(Records drawn from a dataset)

***

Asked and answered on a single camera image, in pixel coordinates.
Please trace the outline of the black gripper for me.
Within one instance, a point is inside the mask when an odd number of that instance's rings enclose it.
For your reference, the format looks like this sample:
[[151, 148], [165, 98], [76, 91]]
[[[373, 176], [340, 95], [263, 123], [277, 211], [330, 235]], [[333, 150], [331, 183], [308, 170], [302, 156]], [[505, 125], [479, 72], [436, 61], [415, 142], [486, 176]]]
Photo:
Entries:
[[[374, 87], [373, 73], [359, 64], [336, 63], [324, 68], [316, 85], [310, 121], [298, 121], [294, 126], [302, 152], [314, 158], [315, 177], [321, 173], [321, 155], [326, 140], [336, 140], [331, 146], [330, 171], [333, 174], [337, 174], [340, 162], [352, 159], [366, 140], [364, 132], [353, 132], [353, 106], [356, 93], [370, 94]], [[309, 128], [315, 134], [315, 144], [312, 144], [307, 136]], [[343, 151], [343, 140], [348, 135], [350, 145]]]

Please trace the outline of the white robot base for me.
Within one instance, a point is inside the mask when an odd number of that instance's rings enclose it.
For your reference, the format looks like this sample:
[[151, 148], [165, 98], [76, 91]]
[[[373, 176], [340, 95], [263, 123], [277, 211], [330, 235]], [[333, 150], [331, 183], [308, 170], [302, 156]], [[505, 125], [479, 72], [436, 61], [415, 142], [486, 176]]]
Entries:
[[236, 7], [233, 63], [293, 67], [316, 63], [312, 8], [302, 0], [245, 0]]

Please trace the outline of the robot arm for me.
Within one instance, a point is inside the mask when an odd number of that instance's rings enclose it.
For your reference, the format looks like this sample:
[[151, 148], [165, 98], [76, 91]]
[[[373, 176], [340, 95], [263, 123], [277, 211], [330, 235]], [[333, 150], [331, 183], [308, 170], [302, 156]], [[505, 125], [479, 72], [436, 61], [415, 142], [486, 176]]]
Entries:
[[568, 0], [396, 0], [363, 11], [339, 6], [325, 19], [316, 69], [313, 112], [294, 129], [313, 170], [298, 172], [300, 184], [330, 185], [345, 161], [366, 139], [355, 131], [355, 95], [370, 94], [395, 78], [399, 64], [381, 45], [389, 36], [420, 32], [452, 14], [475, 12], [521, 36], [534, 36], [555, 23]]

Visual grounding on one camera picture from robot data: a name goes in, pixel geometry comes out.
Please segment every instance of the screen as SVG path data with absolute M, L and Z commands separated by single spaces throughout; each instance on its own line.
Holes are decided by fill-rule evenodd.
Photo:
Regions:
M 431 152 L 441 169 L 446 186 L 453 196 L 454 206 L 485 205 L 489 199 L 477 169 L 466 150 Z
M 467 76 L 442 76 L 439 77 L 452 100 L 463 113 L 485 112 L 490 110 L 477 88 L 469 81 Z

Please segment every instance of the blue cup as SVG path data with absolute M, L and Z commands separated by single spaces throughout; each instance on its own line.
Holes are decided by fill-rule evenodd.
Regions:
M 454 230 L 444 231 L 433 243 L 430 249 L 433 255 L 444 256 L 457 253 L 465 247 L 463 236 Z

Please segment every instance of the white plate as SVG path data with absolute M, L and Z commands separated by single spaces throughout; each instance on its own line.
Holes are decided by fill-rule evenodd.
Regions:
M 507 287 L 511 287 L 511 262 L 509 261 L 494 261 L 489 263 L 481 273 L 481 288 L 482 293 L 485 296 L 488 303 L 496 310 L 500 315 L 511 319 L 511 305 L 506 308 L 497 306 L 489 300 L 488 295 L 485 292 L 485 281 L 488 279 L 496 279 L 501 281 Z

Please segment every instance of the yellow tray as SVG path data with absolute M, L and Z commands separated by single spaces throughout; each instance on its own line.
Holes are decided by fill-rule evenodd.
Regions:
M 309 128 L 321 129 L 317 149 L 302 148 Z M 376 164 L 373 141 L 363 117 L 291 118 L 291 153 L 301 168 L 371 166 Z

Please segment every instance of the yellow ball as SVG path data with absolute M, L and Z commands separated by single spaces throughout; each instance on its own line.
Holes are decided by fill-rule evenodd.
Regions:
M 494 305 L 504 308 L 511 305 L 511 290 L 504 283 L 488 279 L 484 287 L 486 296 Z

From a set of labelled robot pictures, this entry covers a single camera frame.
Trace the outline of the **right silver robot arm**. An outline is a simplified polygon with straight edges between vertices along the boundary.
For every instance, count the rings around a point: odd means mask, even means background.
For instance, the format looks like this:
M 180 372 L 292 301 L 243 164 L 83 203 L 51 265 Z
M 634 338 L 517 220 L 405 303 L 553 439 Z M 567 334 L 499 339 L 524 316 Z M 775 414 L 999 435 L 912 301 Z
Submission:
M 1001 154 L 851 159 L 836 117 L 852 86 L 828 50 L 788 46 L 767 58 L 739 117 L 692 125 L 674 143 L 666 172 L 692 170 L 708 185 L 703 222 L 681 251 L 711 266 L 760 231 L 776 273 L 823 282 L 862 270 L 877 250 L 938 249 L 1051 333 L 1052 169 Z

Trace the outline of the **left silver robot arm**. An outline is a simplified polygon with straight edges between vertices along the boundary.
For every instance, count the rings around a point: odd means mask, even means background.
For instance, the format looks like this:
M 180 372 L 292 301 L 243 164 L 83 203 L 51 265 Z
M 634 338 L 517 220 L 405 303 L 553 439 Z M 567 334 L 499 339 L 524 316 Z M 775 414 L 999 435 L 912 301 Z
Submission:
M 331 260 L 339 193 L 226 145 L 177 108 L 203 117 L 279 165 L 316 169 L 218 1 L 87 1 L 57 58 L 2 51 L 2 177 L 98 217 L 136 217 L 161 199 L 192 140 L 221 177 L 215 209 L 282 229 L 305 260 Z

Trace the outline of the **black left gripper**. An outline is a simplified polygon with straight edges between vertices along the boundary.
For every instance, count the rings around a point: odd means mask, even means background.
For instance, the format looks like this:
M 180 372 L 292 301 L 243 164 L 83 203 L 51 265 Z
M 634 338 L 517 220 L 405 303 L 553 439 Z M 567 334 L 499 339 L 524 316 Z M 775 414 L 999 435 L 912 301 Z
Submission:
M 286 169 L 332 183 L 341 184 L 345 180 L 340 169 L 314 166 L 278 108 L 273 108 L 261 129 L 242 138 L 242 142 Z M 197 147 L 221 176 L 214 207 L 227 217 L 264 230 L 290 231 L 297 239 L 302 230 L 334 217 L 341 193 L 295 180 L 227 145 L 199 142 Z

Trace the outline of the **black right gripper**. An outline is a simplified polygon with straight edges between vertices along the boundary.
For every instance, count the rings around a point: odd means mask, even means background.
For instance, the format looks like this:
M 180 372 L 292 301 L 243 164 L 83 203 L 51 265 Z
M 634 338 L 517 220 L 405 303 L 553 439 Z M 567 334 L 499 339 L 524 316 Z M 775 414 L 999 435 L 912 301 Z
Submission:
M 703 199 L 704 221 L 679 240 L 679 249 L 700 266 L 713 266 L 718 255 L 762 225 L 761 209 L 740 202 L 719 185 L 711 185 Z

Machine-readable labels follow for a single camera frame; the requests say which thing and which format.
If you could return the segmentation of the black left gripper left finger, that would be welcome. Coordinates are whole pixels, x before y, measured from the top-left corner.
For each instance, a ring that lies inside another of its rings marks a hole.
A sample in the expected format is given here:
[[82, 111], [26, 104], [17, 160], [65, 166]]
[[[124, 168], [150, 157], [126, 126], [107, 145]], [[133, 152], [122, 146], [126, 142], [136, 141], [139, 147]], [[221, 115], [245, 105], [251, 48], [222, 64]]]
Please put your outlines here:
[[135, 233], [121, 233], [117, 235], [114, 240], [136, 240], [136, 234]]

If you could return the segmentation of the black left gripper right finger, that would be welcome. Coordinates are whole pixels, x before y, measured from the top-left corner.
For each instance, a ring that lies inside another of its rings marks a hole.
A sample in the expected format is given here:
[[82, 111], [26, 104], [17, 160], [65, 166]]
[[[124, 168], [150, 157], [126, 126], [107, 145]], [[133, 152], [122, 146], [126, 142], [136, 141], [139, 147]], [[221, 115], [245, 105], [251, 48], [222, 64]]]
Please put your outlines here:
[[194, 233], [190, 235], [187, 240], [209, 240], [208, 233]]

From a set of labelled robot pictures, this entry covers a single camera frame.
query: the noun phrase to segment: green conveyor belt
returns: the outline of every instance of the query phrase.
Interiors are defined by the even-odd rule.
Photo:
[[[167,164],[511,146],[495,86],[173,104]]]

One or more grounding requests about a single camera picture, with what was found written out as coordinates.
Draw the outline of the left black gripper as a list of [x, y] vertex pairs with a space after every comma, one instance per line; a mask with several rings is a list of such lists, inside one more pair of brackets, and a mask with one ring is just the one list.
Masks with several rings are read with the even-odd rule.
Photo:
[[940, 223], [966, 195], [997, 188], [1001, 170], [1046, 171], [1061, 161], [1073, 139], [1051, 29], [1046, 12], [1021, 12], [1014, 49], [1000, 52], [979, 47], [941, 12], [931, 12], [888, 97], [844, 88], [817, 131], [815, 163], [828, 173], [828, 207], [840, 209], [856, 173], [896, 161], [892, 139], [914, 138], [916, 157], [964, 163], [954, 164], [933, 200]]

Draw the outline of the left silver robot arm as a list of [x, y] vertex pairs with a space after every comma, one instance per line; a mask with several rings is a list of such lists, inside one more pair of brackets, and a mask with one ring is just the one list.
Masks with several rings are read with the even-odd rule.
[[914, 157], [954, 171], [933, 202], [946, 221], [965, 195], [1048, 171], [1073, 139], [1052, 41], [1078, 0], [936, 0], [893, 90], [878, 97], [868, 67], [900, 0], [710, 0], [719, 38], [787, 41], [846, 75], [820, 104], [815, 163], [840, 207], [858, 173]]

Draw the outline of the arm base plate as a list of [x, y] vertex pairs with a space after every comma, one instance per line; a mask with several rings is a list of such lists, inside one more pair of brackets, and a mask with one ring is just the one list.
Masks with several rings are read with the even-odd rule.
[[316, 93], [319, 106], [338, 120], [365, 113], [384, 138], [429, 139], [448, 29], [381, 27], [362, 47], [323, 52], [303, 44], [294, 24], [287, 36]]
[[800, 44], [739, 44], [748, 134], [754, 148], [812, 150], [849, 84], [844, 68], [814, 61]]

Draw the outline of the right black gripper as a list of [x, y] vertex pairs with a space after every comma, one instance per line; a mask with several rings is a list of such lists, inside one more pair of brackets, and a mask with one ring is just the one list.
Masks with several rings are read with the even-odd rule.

***

**PROBLEM:** Using the data above, report how many lines include the string "whole" and add nothing to the number.

**RESPONSE BELOW:** 2